I took Alfie out for his walk when the rain held off. It was actually drizzly as we crossed the road into the walkway down into Eaglestone Park. Alfie is generally a good complaint little dog. If he runs off and I call he almost always comes back to me. But as we got round to the open green leading to the shops he ran ahead of me and I couldn't see where he'd gone as there was another bend in the path and some brambles in the way. He ran towards the lady who has the two little chihuahua dogs we've met on a couple of occasions. When I called he just would not come back to me. Then I saw another lady with a Great Dane and Alfie ran away when he saw this dog. He doesn't usually run away from dogs, more likely he will run towards them and run in circles around them, attempting to make friends, which most large dogs don't like or are so stunned by his behaviour, he moves so quickly they haven't got a chance to respond, but this time he ran away.
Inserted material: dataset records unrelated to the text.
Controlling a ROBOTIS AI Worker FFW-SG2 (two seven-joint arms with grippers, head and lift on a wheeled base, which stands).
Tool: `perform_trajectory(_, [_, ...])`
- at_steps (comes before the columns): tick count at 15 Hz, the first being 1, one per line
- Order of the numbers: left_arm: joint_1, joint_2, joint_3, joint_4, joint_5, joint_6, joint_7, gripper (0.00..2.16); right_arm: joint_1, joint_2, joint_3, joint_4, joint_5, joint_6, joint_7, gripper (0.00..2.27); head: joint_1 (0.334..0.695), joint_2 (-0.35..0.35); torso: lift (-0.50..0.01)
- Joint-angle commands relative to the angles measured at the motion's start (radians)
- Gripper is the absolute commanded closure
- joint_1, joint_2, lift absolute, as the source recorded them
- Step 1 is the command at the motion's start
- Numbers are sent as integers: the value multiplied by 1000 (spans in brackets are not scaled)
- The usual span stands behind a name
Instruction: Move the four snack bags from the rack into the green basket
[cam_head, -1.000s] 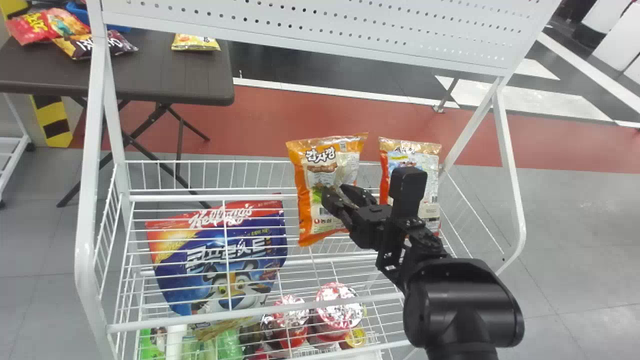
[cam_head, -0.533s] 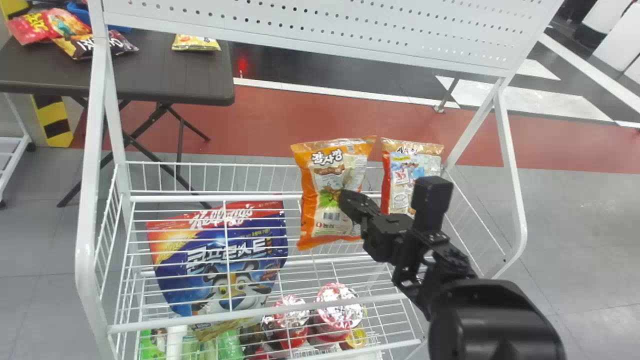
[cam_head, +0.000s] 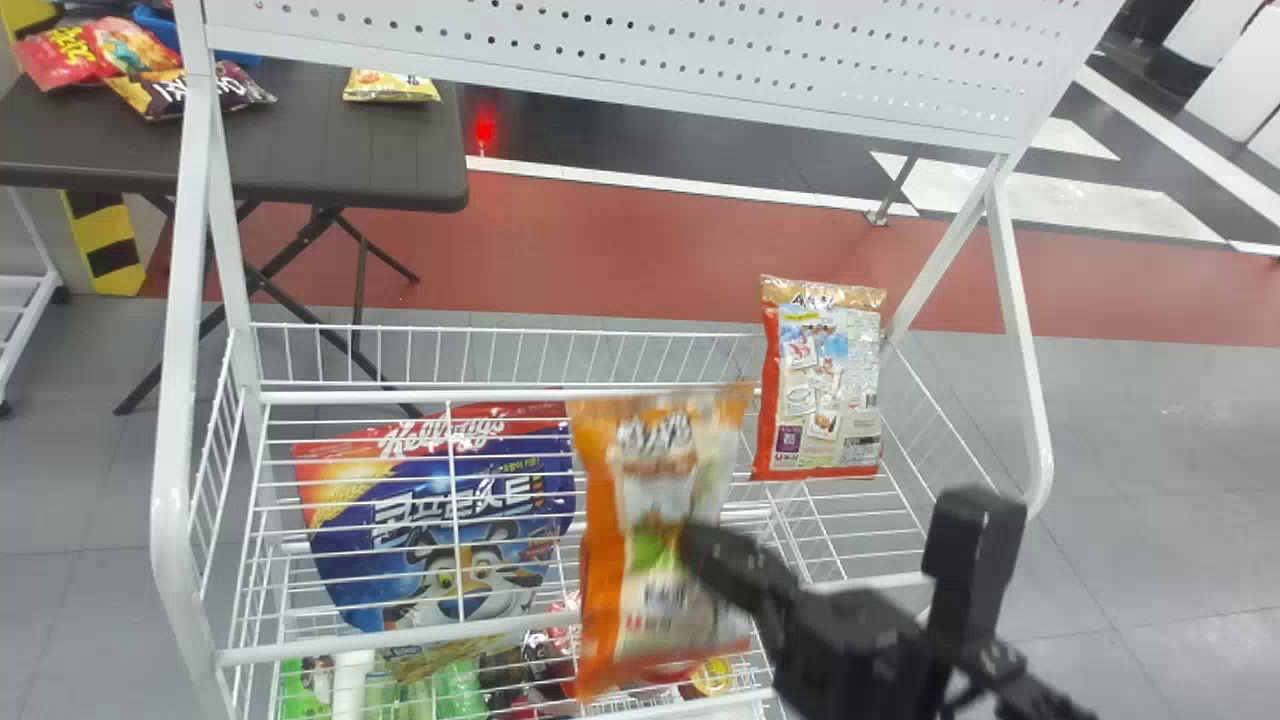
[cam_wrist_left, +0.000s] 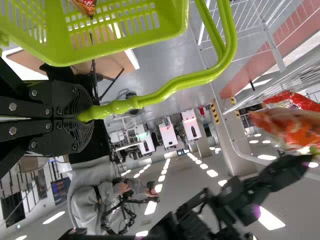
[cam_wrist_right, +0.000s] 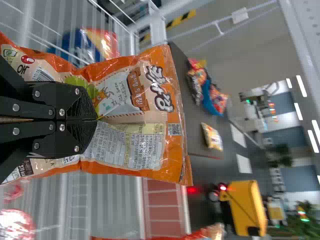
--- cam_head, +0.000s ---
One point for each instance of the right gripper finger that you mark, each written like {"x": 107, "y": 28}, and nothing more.
{"x": 735, "y": 575}

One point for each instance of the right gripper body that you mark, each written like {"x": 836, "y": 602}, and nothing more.
{"x": 850, "y": 650}

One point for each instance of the orange cereal bag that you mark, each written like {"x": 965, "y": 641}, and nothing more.
{"x": 820, "y": 380}
{"x": 650, "y": 480}

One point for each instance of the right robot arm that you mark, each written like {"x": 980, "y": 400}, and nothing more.
{"x": 1010, "y": 690}

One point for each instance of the blue cereal bag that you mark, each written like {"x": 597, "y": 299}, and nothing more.
{"x": 400, "y": 520}

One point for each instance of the dark side table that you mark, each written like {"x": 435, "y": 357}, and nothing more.
{"x": 320, "y": 150}

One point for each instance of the yellow snack packet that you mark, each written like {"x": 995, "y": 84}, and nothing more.
{"x": 390, "y": 87}

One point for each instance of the black snack packet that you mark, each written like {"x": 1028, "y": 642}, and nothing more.
{"x": 185, "y": 92}

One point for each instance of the white shelf trolley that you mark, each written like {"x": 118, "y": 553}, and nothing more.
{"x": 20, "y": 300}

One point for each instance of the orange snack packet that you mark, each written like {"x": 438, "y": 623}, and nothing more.
{"x": 130, "y": 48}

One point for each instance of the red snack packet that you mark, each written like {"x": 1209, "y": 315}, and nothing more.
{"x": 55, "y": 60}

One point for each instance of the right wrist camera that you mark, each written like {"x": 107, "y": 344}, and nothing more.
{"x": 972, "y": 550}

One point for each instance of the yellow black striped post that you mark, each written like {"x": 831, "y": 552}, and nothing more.
{"x": 105, "y": 245}

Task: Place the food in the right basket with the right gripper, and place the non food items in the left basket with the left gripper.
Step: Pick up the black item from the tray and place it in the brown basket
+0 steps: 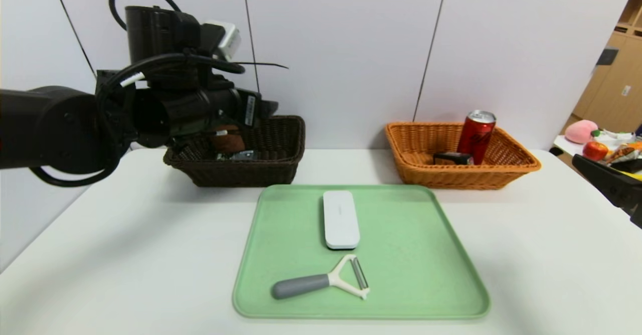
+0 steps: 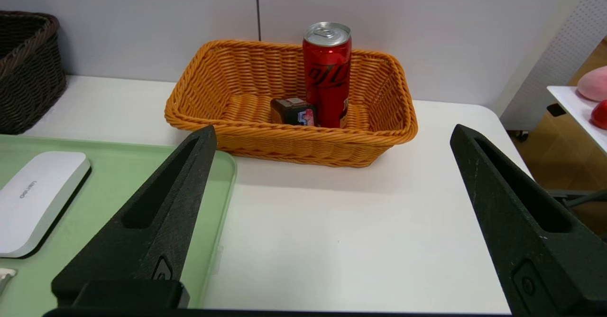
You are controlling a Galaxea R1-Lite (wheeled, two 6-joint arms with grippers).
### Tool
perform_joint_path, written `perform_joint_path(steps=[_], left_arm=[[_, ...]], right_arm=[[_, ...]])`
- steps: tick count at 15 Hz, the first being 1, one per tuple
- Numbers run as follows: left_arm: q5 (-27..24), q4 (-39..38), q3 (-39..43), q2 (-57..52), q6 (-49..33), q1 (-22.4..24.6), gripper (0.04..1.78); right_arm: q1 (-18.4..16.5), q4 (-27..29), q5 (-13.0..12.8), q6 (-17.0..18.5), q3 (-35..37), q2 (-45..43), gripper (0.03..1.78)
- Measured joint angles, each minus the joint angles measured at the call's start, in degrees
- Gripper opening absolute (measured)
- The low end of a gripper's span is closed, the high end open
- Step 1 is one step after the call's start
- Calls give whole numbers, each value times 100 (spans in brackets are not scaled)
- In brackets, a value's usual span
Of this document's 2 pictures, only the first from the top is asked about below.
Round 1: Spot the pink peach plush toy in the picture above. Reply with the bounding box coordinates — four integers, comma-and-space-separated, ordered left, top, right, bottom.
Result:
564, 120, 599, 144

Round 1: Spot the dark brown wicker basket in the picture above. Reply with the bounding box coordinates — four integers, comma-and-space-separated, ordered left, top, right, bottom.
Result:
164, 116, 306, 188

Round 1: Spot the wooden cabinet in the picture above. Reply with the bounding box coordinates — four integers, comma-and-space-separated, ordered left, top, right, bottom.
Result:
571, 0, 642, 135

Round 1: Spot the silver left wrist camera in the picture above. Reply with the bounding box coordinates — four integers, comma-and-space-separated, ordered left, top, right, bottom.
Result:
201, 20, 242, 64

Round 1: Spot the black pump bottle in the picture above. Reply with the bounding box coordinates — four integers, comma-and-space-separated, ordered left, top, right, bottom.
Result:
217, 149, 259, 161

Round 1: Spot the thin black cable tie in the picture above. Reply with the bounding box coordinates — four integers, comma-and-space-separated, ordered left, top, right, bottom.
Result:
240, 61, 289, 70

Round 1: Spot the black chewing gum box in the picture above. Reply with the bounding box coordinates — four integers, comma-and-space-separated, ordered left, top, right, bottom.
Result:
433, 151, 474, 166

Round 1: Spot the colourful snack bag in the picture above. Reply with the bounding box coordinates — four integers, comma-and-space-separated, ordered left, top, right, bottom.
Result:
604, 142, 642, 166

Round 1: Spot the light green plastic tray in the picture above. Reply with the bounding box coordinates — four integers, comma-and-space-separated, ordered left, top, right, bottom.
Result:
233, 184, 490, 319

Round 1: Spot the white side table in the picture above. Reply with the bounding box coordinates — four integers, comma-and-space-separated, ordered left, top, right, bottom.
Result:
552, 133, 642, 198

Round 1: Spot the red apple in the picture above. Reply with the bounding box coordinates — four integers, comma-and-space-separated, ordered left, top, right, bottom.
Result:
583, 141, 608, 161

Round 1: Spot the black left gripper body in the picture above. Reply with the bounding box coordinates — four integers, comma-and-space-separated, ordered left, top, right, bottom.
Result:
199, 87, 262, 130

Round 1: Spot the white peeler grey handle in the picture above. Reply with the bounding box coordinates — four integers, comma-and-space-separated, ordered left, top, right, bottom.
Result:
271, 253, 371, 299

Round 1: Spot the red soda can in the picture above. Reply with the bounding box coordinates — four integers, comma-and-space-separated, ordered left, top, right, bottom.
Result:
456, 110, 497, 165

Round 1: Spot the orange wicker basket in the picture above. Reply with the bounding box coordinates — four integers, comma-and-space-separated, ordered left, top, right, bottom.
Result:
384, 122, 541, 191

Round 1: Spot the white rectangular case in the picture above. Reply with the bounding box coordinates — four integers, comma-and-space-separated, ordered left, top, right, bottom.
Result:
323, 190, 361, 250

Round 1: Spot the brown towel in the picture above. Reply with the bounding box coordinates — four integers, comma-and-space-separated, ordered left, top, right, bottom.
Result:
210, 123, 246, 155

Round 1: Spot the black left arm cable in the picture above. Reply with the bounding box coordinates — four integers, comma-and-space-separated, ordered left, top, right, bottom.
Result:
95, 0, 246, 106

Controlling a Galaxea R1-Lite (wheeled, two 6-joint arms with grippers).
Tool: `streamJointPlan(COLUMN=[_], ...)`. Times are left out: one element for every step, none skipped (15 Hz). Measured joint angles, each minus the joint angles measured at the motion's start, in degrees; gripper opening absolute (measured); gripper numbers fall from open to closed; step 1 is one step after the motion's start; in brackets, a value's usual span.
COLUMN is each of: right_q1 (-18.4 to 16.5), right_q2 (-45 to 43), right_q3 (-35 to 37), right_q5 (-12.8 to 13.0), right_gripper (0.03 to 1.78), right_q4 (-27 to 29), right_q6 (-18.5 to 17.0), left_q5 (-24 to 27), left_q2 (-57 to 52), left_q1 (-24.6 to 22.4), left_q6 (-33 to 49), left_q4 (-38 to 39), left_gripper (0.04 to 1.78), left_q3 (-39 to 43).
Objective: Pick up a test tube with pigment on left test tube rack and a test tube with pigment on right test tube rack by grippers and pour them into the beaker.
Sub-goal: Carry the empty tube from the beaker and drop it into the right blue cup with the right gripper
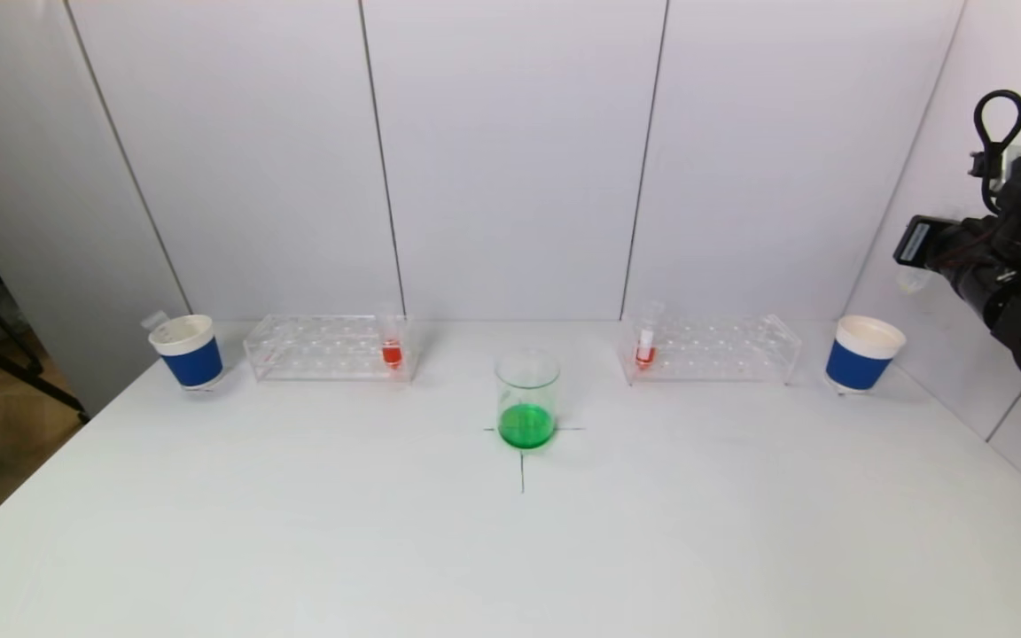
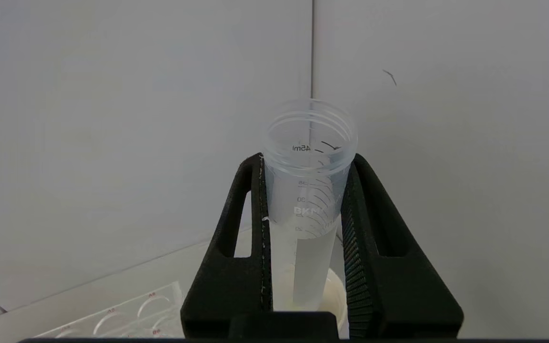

I wasn't sure whether the Great Dane scared him because I was further back on the path and could see, but it was odd that he'd run off.

Alfie got a bit of a soaking in the drizzle, not too much, but the wetting made his coat go all crinkly and wavy which always happens when he gets wet. Once we were in the house he tried to dry himself by rubbing under the over-lapping cushions on the sofa in the sitting room and upstairs he rubbed along the bannister rails which makes an odd sort of noise.

The sun has now come out (9.45 A.M.) so perhaps the day will turn out a good deal sunnier than expected.